What you should do :: The response should contain only those lines of the entries below that include the string "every".

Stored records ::
#####

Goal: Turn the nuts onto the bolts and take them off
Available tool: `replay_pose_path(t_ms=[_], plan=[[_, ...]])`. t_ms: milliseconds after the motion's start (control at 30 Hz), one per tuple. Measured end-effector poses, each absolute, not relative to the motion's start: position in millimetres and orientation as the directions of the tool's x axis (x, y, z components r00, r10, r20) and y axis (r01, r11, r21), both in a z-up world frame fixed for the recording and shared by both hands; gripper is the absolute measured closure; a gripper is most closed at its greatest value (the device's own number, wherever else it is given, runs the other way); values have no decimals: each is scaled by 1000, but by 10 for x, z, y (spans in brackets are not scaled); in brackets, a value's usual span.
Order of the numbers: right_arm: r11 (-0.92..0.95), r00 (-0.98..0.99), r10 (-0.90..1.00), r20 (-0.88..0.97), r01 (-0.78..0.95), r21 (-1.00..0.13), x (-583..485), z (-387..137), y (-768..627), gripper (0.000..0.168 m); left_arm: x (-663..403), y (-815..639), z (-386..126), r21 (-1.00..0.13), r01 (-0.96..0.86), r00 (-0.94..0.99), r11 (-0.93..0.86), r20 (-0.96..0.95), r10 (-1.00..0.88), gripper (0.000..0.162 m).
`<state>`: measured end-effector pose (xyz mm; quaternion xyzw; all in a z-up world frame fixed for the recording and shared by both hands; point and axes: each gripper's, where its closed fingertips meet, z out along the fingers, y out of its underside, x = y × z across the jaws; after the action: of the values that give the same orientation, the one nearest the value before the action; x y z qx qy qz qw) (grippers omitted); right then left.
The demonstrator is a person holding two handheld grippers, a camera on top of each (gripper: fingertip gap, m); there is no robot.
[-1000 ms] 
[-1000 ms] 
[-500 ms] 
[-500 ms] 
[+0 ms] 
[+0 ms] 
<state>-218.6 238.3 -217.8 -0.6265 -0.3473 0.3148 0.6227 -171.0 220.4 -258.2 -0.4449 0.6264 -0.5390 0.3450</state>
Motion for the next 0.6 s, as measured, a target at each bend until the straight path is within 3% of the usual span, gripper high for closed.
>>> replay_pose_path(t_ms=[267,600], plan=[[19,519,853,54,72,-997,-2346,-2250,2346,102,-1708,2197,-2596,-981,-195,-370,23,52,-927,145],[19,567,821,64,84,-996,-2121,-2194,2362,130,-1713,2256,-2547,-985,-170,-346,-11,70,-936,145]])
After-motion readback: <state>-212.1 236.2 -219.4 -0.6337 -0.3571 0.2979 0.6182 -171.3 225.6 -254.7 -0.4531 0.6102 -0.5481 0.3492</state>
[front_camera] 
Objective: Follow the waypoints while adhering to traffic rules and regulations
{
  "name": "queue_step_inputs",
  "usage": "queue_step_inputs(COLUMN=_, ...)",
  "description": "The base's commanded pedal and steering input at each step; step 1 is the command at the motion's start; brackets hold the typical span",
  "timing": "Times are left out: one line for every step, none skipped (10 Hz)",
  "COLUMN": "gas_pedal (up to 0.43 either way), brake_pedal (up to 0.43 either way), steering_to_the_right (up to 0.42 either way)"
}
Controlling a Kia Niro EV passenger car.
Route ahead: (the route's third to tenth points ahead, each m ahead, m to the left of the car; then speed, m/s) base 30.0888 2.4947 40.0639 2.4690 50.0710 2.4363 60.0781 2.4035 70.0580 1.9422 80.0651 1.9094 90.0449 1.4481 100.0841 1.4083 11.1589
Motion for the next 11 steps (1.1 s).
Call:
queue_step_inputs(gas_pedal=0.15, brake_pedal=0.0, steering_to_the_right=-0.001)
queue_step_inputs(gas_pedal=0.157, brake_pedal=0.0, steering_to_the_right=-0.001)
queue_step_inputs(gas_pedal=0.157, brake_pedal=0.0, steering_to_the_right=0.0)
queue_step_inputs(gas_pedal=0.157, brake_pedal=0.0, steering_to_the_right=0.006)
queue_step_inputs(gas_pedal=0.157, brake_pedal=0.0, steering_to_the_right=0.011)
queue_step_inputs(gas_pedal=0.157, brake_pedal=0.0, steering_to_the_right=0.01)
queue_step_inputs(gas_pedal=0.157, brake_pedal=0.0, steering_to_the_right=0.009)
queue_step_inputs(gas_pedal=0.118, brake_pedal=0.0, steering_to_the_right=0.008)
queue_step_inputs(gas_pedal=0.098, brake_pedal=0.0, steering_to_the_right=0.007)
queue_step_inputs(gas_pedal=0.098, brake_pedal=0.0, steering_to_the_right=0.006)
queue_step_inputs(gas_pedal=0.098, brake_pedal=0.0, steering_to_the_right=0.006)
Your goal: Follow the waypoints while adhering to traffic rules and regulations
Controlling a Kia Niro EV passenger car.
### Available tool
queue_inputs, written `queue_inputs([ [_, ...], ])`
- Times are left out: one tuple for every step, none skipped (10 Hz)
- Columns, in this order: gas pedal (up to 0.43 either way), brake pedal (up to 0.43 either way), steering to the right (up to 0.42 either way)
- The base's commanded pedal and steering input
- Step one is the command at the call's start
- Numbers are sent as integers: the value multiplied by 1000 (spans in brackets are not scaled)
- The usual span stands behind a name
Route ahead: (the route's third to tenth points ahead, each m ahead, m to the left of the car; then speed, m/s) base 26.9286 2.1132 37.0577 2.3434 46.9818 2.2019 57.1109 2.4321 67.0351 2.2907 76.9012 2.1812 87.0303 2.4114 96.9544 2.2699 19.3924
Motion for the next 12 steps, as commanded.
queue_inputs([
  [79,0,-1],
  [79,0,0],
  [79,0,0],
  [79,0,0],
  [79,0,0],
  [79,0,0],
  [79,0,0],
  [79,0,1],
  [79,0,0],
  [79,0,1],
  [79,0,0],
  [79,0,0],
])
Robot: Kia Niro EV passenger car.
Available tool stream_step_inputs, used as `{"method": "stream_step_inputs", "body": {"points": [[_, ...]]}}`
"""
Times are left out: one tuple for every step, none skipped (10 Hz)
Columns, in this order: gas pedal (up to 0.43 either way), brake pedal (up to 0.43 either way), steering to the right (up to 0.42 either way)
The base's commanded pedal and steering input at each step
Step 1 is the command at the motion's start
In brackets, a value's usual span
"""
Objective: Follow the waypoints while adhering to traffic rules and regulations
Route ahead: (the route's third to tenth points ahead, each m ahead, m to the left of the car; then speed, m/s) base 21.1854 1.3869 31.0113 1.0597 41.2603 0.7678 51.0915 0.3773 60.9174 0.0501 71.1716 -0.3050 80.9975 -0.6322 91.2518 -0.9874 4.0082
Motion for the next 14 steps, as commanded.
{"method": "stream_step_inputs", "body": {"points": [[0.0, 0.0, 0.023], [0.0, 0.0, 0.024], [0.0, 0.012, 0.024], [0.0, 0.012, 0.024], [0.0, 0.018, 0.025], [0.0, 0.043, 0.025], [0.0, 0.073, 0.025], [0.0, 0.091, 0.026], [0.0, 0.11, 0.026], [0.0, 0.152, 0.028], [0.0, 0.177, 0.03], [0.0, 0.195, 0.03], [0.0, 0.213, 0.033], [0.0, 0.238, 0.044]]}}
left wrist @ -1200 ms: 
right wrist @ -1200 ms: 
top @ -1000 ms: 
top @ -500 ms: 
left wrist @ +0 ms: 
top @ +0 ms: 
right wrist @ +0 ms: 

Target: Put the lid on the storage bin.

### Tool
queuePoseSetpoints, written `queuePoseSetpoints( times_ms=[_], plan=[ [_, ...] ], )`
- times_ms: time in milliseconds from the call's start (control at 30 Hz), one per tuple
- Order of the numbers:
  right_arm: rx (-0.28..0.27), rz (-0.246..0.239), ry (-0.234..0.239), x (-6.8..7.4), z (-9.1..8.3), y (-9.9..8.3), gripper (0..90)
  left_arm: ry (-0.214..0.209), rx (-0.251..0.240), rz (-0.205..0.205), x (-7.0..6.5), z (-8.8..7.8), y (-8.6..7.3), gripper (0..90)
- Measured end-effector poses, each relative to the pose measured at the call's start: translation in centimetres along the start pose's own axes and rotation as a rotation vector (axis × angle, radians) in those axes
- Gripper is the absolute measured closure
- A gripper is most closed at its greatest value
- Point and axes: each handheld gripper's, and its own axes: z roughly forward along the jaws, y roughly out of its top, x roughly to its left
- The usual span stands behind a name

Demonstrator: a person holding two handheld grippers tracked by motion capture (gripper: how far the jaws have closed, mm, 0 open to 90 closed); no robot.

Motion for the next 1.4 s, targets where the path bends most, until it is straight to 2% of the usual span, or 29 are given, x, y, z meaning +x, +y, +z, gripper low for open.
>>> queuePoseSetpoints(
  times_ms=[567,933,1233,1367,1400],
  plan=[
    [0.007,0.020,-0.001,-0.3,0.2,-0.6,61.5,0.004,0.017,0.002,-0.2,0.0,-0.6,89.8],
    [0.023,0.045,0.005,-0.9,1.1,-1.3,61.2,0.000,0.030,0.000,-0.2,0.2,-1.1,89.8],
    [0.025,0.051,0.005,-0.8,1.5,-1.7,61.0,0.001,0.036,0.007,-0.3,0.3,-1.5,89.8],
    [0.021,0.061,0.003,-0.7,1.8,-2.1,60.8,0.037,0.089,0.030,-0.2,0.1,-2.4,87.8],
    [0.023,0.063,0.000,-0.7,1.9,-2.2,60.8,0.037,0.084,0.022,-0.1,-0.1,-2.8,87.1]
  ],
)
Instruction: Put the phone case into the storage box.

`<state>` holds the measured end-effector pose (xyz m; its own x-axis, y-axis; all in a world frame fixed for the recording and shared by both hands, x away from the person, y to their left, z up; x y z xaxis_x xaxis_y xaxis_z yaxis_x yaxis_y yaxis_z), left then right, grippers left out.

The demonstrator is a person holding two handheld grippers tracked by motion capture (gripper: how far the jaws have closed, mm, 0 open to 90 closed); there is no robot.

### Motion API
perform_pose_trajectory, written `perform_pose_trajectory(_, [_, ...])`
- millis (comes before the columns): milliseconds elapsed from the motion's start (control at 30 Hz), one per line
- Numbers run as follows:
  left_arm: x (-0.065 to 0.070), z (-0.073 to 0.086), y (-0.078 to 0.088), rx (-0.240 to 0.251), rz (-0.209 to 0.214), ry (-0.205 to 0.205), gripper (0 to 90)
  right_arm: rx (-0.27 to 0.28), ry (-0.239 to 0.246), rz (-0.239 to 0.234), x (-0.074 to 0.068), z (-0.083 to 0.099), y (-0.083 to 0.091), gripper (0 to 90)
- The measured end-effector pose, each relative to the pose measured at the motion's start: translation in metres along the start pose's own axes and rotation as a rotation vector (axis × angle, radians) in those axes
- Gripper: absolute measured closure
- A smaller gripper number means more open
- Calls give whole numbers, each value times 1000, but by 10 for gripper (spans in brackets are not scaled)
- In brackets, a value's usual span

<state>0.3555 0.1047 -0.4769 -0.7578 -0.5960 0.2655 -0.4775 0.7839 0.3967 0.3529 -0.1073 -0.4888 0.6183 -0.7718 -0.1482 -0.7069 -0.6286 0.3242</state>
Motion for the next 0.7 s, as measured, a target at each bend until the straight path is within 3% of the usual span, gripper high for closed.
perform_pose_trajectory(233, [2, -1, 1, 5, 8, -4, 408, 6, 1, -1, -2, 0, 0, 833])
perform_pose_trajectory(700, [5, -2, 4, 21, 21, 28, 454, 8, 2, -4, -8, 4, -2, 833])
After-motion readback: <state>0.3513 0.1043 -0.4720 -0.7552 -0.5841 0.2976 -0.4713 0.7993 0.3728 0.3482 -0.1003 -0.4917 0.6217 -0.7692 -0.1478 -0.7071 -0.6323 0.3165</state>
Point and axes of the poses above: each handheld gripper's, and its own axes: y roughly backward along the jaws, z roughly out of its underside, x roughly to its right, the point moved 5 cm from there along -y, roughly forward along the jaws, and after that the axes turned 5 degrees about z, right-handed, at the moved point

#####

Problem solution ::
  "timing": "Times are left out: one line for every step, none skipped (10 Hz)",
- Times are left out: one tuple for every step, none skipped (10 Hz)
Times are left out: one tuple for every step, none skipped (10 Hz)

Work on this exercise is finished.